On Tue, Mar 22, 2016 at 03:40:28PM -0600, Jens Axboe wrote:
On 03/22/2016 03:34 PM, Dave Chinner wrote:
On Tue, Mar 22, 2016 at 11:55:16AM -0600, Jens Axboe wrote:
If you call sync, the initial call to wakeup_flusher_threads() ends up
calling wb_start_writeback() with reason=WB_REASON_SYNC, but
wb_start_writeback() always uses WB_SYNC_NONE as the writeback mode.
Ensure that we use WB_SYNC_ALL for a sync operation.
This seems wrong to me. We want background write to happen as
quickly as possible and /not block/ when we first kick sync.
It's not going to block. wakeup_flusher_threads() async queues
writeback work through wb_start_writeback().
The flusher threads block, not the initial wakeup. e.g. they will
now block waiting for data writeback to complete before writing the
inode. i.e. this code in __writeback_single_inode() is now triggered
by the background flusher:
/*
* Make sure to wait on the data before writing out the metadata.

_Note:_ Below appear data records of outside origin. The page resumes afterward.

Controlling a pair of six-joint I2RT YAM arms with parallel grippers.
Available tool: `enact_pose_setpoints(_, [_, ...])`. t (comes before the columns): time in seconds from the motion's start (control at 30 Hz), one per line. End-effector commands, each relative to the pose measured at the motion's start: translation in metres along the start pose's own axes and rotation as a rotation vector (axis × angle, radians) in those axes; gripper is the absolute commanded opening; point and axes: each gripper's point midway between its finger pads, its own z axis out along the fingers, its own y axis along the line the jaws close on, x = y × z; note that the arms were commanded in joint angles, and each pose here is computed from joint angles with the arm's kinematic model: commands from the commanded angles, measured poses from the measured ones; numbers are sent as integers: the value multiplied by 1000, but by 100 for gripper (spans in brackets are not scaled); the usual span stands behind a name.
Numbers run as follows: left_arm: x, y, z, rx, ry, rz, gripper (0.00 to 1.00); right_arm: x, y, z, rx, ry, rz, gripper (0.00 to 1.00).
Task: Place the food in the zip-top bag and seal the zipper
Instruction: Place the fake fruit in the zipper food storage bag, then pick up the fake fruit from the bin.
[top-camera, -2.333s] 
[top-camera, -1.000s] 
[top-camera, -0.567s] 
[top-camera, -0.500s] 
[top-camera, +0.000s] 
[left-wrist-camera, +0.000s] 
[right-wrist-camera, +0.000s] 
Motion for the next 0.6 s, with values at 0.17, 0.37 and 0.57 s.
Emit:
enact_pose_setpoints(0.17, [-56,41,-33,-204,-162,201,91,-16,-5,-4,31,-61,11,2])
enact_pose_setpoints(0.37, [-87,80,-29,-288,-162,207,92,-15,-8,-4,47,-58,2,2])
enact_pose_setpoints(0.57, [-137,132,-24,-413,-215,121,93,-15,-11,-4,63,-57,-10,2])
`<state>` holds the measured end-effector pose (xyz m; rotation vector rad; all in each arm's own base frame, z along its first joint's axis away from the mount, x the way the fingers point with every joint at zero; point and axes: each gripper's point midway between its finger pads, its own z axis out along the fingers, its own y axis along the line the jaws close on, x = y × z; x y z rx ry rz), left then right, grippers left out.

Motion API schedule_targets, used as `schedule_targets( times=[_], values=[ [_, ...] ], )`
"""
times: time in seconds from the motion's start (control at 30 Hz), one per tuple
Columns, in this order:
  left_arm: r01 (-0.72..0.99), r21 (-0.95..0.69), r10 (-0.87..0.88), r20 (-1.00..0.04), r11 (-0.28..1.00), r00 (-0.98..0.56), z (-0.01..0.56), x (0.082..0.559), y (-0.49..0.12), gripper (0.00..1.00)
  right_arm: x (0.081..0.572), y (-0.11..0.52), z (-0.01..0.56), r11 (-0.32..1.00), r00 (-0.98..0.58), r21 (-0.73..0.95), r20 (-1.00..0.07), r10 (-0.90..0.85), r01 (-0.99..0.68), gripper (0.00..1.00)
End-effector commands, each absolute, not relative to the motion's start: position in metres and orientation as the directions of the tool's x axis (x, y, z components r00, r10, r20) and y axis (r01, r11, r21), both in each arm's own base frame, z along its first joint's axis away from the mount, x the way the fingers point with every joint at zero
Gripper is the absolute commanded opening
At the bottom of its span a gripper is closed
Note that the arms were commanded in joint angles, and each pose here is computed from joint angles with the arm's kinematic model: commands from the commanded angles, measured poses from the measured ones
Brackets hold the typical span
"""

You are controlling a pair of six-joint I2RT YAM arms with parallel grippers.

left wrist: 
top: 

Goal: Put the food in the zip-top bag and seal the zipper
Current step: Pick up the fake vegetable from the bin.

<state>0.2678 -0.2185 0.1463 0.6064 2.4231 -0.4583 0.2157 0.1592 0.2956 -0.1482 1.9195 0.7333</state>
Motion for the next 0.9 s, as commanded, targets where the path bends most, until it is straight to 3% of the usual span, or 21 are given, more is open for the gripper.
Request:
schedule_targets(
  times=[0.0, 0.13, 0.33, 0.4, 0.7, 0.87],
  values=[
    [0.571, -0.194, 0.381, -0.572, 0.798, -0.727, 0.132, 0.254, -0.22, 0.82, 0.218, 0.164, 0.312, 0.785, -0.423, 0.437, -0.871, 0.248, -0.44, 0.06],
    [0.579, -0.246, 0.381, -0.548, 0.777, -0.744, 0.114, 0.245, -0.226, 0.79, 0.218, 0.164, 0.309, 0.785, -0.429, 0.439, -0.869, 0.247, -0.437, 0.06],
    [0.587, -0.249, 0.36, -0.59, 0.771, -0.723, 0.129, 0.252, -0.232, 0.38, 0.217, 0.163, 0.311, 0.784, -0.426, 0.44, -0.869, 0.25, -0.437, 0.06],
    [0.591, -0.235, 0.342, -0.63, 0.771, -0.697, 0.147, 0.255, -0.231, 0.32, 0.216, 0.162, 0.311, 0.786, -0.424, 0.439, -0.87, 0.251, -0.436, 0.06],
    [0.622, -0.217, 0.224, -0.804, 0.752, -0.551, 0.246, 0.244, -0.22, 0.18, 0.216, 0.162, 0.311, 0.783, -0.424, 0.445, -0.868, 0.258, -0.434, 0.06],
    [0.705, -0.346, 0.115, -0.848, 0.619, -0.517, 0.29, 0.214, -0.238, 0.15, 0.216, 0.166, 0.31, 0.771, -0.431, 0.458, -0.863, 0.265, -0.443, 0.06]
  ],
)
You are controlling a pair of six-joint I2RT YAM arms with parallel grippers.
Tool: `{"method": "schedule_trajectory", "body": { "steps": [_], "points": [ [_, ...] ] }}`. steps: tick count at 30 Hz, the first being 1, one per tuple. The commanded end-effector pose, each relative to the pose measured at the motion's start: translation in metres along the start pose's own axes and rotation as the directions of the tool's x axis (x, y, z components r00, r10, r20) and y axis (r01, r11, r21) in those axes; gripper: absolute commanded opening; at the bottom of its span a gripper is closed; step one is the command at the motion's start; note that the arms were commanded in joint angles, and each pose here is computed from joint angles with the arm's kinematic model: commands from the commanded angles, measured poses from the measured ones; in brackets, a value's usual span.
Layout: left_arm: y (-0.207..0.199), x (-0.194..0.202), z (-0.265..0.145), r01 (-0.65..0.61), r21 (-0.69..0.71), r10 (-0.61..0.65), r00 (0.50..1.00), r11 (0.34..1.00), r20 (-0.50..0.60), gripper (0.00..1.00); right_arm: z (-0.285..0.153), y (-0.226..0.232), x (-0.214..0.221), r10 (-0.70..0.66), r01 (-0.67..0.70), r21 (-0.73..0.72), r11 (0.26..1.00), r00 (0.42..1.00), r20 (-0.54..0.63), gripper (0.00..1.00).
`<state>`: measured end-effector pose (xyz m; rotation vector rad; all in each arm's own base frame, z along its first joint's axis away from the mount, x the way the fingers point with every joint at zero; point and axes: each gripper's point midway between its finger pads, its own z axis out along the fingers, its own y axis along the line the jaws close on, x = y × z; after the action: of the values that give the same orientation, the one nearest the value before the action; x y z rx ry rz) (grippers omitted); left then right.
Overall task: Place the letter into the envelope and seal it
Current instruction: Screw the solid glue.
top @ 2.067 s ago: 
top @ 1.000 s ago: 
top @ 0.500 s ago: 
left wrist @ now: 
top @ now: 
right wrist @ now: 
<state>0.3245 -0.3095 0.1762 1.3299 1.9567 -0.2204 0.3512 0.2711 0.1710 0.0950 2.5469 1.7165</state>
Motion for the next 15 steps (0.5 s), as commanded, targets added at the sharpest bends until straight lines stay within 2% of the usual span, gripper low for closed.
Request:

* This is important for filesystems that modify metadata on data
* I/O completion. We don't do it for sync(2) writeback because it has a
* separate, external IO completion path and ->sync_fs for guaranteeing
* inode metadata is written back correctly.
*/
if (wbc->sync_mode == WB_SYNC_ALL && !wbc->for_sync) {
int err = filemap_fdatawait(mapping);
if (ret == 0)
ret = err;
}
It also changes the writeback chunk size in write_cache_pages(), so
instead of doing a bit of writeback from all dirty inodes, it tries
to write everything from each inode in turn (see
writeback_chunk_size()) which will further exacerbate the wait
above.
The latter blocking passes of sync use WB_SYNC_ALL to ensure that we
block waiting for all remaining IO to be issued and waited on, but
the background writeback doesn't need to do this.
That's fine, they can get to wait on the previously issued IO, which
was properly submitted with WB_SYNC_ALL.
Maybe I'm missing your point?
Making the background flusher block and wait for data makes it
completely ineffective in speeding up sync() processing...